The keyboard 1 outputs a key code of a depressed key to the tone generator 4 when an arbitrary key is depressed. The tone generator 4 forms a tone signal corresponding to the key code. By the continuous operation of the keyboard 1, the tone signal appears on the output of the sound source 4 as a continuous performance signal, and the performance signal passes through the amplifier 5 and is output from the speaker 6. Also, this performance signal is supplied to the amplifier 7
And is output to the driver 3. Therefore,
The driver 3 is driven by the performance signal.

With the above configuration, when a performance operation is performed on the keyboard 1, a performance sound is heard from the speaker 6 and the diaphragm 2 vibrates based on a performance signal generated by the performance operation. A feeling of vibration can be obtained.
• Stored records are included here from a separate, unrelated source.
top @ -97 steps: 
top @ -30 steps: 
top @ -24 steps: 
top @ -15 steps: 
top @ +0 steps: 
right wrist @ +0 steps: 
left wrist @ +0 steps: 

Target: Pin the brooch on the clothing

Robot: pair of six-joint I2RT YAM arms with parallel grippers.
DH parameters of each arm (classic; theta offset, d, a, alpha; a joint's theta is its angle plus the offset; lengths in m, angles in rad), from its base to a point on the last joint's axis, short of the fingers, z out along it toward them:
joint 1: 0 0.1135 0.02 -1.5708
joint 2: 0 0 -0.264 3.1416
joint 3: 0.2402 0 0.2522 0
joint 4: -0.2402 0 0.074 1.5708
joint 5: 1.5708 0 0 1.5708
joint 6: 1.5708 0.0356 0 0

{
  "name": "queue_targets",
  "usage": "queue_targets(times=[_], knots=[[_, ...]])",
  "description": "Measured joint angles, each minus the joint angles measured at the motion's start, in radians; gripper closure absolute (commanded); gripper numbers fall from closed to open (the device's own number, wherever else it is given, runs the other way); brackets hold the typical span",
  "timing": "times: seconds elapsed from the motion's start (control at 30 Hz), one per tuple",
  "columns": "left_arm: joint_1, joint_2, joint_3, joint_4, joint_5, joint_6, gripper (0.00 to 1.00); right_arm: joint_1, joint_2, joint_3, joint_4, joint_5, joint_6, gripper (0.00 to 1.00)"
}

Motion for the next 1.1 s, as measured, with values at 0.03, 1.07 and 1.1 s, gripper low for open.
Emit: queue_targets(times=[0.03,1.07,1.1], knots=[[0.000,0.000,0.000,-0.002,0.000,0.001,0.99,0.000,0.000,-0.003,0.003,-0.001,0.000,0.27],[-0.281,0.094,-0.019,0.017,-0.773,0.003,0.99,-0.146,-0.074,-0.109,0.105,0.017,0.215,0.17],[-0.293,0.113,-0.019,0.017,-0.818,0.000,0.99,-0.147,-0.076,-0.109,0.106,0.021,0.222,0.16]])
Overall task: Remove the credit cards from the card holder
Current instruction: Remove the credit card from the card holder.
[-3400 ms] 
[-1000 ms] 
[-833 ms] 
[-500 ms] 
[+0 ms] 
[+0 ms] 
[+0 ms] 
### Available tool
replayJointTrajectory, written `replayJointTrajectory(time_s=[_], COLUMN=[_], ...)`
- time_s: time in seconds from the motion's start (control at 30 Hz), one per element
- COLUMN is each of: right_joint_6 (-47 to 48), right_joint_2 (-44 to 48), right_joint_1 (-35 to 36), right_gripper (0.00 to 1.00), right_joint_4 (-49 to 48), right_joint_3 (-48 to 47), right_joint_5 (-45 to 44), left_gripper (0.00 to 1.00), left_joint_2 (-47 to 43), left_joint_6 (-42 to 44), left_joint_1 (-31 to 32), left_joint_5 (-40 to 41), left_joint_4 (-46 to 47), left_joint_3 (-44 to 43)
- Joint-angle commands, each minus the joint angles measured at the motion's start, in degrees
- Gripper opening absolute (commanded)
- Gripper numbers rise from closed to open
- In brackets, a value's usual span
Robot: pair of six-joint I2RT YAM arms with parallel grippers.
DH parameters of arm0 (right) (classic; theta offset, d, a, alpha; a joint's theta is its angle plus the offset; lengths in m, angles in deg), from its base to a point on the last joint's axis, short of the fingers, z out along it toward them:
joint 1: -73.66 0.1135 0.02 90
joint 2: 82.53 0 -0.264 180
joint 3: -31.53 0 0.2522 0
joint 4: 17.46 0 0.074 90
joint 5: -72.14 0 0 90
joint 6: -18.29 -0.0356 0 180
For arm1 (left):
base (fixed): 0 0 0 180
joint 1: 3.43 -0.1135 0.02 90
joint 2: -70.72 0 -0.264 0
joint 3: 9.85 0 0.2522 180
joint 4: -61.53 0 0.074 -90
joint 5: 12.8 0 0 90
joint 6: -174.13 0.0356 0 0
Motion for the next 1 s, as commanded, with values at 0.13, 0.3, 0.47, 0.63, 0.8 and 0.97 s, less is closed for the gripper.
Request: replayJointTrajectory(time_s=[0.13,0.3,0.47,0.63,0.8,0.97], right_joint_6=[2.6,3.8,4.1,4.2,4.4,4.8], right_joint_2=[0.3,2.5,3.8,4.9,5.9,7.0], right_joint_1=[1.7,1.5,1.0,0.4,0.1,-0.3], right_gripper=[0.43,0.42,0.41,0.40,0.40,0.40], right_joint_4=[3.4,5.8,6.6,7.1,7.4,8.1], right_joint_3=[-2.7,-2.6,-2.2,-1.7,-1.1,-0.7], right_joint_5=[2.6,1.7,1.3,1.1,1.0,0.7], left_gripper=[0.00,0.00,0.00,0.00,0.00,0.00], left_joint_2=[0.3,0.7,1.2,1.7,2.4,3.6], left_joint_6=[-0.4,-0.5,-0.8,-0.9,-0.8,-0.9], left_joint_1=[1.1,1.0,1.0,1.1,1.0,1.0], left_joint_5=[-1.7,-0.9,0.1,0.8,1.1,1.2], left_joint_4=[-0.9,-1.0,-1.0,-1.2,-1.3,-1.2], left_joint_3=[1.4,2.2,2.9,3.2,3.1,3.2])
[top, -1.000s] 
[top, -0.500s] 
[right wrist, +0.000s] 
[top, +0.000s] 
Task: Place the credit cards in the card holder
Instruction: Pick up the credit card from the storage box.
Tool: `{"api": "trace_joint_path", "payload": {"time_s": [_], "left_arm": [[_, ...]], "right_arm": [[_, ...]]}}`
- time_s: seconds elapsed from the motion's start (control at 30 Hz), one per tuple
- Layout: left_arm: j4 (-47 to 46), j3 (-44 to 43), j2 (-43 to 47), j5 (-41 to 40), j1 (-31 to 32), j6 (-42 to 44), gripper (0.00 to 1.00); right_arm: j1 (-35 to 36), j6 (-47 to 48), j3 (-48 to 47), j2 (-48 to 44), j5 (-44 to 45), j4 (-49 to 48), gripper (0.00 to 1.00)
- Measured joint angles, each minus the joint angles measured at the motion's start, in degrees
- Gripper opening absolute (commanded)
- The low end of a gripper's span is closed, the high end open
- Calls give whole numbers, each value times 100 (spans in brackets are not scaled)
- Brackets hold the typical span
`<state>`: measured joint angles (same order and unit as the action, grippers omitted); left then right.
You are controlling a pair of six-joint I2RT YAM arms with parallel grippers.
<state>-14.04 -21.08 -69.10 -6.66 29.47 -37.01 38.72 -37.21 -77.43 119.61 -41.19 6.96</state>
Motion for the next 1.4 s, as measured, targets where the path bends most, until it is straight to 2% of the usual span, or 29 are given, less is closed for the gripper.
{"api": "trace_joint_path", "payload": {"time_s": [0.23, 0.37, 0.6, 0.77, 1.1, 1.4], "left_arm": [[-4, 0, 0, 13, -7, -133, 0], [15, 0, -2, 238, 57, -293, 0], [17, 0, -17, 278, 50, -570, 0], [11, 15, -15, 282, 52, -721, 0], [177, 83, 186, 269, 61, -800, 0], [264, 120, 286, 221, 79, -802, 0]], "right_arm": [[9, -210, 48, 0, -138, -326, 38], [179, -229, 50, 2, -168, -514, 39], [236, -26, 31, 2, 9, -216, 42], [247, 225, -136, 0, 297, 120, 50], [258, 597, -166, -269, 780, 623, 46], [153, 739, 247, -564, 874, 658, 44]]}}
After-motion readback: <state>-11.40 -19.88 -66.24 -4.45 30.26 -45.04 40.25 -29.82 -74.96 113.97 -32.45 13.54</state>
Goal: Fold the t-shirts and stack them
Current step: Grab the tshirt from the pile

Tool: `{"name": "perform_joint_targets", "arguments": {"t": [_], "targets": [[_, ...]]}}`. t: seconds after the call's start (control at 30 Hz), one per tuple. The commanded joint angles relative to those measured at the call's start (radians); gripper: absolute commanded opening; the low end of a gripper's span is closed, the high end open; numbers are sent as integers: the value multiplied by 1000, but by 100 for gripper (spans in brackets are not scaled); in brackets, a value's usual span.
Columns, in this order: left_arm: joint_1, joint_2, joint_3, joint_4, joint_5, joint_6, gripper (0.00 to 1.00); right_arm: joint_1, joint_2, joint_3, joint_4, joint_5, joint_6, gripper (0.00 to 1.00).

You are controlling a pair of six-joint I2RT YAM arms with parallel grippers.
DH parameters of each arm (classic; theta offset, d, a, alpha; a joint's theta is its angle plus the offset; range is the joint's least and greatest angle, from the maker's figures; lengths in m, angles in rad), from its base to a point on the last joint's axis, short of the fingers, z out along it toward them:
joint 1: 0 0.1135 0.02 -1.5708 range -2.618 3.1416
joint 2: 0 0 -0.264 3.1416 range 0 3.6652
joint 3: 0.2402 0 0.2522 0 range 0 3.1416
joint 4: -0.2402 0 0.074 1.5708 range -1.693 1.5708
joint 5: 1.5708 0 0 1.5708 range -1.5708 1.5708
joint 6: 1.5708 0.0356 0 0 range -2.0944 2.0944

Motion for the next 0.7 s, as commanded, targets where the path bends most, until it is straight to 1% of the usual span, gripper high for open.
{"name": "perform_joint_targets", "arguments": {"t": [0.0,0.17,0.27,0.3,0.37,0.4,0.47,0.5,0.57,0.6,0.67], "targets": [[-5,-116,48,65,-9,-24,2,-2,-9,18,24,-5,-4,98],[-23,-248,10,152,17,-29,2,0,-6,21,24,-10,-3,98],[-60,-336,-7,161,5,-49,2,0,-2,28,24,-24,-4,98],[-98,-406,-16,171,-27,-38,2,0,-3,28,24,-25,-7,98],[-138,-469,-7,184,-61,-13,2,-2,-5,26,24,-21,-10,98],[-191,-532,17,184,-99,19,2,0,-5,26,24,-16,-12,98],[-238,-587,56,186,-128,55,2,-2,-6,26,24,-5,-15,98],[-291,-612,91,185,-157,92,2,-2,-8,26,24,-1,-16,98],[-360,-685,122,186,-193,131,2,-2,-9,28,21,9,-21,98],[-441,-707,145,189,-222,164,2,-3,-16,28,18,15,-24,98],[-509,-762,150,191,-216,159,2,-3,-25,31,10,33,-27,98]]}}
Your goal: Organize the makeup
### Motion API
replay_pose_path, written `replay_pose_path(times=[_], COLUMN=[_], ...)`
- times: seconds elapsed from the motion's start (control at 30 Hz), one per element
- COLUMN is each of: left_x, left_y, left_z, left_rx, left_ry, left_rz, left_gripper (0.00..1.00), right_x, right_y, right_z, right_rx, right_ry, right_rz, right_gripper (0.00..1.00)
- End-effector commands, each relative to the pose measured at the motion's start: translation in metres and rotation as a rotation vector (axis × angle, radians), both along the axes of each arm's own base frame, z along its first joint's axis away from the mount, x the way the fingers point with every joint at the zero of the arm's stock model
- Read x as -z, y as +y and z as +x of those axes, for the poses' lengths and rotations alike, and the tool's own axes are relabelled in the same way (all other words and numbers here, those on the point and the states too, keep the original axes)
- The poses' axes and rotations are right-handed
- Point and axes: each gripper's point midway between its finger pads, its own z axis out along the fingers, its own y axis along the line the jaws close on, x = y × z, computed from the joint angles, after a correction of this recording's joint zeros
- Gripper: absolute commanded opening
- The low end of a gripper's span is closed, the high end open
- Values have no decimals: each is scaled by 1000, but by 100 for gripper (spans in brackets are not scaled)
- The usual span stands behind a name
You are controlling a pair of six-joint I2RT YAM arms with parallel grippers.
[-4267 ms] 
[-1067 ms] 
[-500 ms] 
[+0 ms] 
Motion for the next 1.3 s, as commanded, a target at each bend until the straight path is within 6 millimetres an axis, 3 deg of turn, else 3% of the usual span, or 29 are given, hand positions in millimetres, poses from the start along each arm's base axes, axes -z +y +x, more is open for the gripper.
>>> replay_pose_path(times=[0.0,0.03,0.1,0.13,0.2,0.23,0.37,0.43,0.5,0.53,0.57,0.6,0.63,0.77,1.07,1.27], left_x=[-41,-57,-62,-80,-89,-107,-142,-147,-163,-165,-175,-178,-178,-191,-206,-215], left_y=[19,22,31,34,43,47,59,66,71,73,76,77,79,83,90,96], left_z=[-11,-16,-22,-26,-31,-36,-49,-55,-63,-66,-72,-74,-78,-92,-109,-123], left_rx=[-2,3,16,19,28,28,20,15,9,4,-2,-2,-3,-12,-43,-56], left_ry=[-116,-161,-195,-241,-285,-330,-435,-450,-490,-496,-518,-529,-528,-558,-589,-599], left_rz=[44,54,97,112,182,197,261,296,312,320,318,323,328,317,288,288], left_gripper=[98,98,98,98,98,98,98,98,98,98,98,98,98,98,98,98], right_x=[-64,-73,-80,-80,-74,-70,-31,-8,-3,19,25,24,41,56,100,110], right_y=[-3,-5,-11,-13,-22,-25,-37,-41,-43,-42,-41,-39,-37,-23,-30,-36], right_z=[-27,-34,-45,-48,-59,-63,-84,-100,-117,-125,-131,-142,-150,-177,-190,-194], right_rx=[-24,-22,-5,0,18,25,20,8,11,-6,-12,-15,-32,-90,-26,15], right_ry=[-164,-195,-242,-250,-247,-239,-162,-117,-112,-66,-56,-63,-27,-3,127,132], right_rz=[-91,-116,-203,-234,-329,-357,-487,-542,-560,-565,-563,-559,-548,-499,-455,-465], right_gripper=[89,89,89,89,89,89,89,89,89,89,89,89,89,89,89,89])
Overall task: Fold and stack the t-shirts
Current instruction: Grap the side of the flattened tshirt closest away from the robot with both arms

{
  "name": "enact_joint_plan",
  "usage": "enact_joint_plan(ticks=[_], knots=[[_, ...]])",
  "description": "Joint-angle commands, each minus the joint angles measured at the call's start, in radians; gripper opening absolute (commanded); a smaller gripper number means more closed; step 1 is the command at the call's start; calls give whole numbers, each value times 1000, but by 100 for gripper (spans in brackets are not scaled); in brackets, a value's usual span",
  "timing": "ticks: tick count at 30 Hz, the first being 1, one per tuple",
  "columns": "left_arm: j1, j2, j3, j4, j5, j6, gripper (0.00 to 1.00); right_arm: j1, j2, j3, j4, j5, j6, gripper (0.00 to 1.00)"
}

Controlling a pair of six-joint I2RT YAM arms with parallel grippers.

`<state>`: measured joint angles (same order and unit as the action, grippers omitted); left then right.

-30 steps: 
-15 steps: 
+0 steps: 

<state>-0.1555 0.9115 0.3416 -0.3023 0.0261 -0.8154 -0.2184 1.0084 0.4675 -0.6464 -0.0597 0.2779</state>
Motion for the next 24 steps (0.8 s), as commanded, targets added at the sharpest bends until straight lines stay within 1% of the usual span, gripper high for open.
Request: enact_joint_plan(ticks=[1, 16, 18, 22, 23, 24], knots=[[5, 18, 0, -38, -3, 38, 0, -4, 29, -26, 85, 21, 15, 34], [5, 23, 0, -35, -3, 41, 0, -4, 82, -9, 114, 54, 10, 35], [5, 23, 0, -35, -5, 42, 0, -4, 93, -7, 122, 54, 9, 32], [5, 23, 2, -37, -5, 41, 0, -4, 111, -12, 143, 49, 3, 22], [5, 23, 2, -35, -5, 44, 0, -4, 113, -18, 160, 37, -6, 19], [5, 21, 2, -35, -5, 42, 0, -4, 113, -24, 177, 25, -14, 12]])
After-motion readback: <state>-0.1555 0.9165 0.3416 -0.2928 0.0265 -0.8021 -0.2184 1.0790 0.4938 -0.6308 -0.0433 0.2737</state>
FIGS. 3A and 3B show examples of the diaphragm 2, respectively. FIG. 1A shows a diaphragm arranged so as to face the entire lower part of the keyboard 1 as shown in FIG.
Divides the entire keyboard 1 into four sections for each range, arranges the diaphragms 2 in each section, and attaches the diaphragms to a single vibration frame arranged so as to face the entire lower part of the keyboard 1. An example is shown. When the diaphragms 2 are arranged as shown in FIG. 1B, a driver 3 is attached to each of the four diaphragms. Then, the diaphragm located below the depressed key is driven.

FIG. 4 is a block diagram of a control section of the electronic piano. Each key of the keyboard 1 has a configuration shown in FIG.
That is, two switches SW1 and SW2 are arranged below the keyboard 10, and when the key is pressed, the switch SW1 is turned on first, and then the switch SW2 is turned on. The outputs of the switches SW1 and SW2 are guided to a key press detection circuit 11 and a key touch detection circuit 12. The key press detection circuit 11 determines the key pressed by observing the output of these switches, and outputs a key code KC corresponding to the key and a key-on signal KON indicating a pressed state. Further, the key touch detection circuit 12 counts the time from when the switch SW1 is turned on to when the switch SW2 is turned on, detects the key pressing speed, that is, the key pressing strength from the count value, and detects the key touch information. Output as

The key code KC and the key-on signal KON output from the key press detection circuit 11 are input to a sounding channel assignment circuit 13, which assigns sounding channels. Of course, the tone generation channel assignment circuit 13 may include a well-known truncation processing circuit.

From the sounding channel assignment circuit 13, a key code KC and a key-on signal KON are transmitted to the tone generator circuit 14, the key touch detection circuit 12, and the control circuit 15 in a time-division manner for each assigned sounding channel. The tone generator 14 includes a tone waveform generator including a waveform memory and a phase data generator for generating phase data for determining the frequency of the tone generated by the tone generator. The phase data generation circuit generates a key code in the information output from the tone generation channel assignment circuit 13.
Generates phase data corresponding to KC. The tone waveform generating circuit in the tone generator 14 includes the key touch detecting circuit.
Key touch information detected in 12 is input, and timbre information is input from the timbre selection circuit 16. In this tone waveform generating circuit, tone data is read from a waveform memory in accordance with the phase data generated by the phase data generating circuit, and amplitude modulation is performed on the tone data by key touch information and tone color information. Output to converter 17.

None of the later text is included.